E poi certi odori, il che potrà far sorridere… ma sapete da quanto tempo non sentivo l’odore di pane appena sfornato? I forni a Sofia erano semplicemente il paese delle meraviglie e rimpiango ogni giorno di non aver provato tutto quello che offrivano. In generale il cibo mi ha dato moltissime soddisfazioni, dal pesce alla carne, dalle insalate ai dolci.
La città, pur avendo 1 milione e 700 mila abitanti, e’ vivibilissima. Il centro e’ piccolo, completamente girabile a piedi e per il resto c’e’ un fitta rete di taxi (che per quanto detto prima costano pochissimo), di tram e bus (che lasciano alquanto a desiderare) e due nuove fiammanti linee metropolitane (che funzionano egregiamente). 
E’ una città storica, dalla duplice anima visibile ad occhio nudo nei tanti monumenti. La storia romanica riaffiora ogni giorno di più, poiché risiede sotto la città e i molti lavori in atto fanno si che avvengano ritrovamenti ad ogni scavo. La storia sovietica invece e’ molto più fruibile essendo parte delle strade e degli edifici che compongono Sofia. In rapporto alla grandezza della città di cose da vedere ce ne sono, e certe visite aiutano a capire meglio lo spirito e la storia della capitale bulgara, per esempio una delle piazze principali che ospita una moschea, una sinagoga ed una chiesa ortodossa.
Non mancano i divertimenti e i grossi (e nuovi) centri commerciali. Oltre che una nuova area fiera e un palazzetto per eventi (dove noi abbiamo assistito al Cirque du Soleil).

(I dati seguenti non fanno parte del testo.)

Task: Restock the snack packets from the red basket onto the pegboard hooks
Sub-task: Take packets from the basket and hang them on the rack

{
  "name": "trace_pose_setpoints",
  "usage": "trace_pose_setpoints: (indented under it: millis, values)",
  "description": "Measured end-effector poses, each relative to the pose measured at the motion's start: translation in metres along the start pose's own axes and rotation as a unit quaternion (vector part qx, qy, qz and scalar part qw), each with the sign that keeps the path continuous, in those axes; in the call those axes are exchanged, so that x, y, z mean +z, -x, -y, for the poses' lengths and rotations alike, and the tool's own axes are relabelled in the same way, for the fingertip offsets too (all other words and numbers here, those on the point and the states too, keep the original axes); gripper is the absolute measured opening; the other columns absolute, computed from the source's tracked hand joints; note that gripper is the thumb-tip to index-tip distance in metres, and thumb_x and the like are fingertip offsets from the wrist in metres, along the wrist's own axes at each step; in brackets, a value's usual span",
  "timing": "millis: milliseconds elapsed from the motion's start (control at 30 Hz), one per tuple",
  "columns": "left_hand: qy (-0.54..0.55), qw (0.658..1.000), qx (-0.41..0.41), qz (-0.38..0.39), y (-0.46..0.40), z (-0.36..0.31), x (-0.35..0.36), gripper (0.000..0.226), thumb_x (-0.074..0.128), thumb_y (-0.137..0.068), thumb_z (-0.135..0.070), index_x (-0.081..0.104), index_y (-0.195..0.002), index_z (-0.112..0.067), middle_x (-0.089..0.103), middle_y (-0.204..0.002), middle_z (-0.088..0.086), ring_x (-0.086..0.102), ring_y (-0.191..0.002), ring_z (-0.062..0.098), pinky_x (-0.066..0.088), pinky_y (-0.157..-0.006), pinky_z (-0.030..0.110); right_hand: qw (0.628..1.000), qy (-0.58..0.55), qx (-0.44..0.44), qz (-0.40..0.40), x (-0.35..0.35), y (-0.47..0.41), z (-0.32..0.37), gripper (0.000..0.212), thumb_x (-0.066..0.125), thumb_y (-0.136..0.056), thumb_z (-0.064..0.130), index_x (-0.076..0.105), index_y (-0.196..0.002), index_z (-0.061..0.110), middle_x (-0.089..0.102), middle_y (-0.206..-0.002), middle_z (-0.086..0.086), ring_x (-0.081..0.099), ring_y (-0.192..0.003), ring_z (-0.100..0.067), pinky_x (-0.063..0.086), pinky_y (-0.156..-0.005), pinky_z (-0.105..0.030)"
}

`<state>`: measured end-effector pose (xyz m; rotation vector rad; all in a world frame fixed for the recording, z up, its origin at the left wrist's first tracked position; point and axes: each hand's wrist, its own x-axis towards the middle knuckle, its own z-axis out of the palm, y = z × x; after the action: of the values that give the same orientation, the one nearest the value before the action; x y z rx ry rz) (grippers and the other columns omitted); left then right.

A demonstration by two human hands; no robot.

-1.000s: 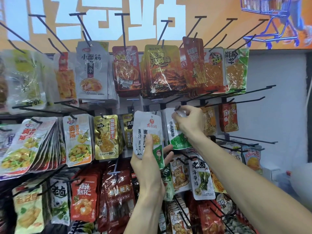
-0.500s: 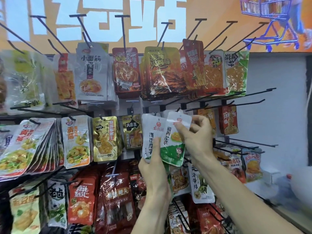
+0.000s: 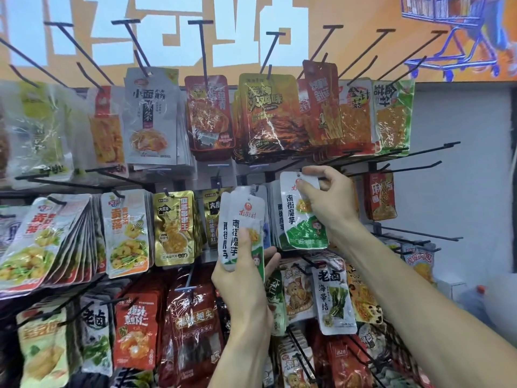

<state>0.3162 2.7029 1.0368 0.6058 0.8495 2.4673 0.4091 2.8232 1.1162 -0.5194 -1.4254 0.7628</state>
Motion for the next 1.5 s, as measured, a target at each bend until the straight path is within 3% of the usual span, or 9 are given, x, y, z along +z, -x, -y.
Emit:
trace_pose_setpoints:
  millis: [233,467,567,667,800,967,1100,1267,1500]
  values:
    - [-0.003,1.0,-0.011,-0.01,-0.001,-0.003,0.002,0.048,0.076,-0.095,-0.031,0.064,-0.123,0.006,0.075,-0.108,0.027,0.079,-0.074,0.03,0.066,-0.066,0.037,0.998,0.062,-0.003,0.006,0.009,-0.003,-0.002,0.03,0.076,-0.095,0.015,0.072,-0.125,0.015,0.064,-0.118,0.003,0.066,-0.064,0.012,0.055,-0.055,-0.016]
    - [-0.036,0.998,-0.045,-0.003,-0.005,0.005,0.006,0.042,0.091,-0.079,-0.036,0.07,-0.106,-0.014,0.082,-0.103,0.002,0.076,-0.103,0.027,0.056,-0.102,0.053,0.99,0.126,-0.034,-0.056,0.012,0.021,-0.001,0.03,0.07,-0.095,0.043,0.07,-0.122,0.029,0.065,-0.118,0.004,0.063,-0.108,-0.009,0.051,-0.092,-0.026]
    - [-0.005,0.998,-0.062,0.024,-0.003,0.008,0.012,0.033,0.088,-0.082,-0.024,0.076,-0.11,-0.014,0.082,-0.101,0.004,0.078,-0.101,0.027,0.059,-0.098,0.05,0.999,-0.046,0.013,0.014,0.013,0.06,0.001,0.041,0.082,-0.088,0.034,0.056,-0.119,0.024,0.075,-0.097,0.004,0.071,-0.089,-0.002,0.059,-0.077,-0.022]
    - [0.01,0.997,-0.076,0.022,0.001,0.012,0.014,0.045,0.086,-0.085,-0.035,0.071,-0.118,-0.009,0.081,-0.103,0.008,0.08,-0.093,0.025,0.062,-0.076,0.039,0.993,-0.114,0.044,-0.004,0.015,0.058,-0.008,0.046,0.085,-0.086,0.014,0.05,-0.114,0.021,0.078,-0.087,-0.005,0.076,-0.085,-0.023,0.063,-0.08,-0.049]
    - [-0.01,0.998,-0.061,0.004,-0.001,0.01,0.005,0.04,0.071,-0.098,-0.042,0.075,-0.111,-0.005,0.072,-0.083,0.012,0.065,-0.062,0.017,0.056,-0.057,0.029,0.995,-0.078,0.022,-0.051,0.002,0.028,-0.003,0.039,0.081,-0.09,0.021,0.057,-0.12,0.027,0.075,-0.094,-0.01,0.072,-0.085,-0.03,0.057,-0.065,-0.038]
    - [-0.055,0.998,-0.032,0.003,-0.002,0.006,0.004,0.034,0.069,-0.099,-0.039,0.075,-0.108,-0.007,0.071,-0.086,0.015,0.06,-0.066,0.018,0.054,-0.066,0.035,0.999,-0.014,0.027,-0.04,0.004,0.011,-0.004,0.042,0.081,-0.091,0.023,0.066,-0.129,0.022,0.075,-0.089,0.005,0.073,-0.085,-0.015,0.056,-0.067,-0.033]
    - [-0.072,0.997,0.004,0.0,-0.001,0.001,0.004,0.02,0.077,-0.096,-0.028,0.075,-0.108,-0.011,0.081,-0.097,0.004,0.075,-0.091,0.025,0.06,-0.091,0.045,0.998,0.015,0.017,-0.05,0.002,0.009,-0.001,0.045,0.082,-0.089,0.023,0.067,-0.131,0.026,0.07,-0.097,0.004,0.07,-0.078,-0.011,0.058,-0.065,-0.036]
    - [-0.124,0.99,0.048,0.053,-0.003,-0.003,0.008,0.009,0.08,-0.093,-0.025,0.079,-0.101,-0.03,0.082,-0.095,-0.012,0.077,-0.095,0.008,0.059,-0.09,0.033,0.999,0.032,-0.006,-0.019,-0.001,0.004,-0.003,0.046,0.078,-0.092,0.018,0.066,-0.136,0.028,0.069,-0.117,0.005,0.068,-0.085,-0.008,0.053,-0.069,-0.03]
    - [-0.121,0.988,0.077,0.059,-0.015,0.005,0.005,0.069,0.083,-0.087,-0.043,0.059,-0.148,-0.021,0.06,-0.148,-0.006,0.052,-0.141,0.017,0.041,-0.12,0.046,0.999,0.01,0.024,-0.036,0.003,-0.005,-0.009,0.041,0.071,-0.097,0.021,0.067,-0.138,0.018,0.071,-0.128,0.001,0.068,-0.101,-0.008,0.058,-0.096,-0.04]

Dal mio punto di vista, e’ evidente che stanno arrivando molti soldi dall’europa, e il costo della manodopera sta facendo si che molte aziende informatiche demandino lo sviluppo da queste parti, il che sta portando ad un certo sviluppo tecnologico (basti vedere il wifi gratuito ovunque). L’aeroporto e’ enorme e probabilmente sottoutilizzato al momento, ma molte compagnie ora volano da qui, compresa la super economica wizzair.
Insomma, il benessere e’ in aumento e l’ecosistema per imprese che stanno creando (dal niente) e’ notevole, tant’è che ho la sensazione che se la vecchia europa continua a stagnare, i Balcani invece sono pronti ad una bella impennata (silenziosa). Inutile negare che c’e’ ancora molta poverta’, basta uscire un po’ dal centro, ma spero che le cose in atto riducano anche questa forbice.
Sull’esperienza nell’acceleratore ne parlerò in un post apposito, ma in definitiva posso dire che la vita a Sofia e’ stata davvero interessante, abbiamo conosciuto gente davvero speciale, e sono grato a questa citta’ per aver ampliato i miei orizzonti verso una parte di mondo che prima di allora non mi incuriosiva.

Spero di rivederti presto cara Sofia.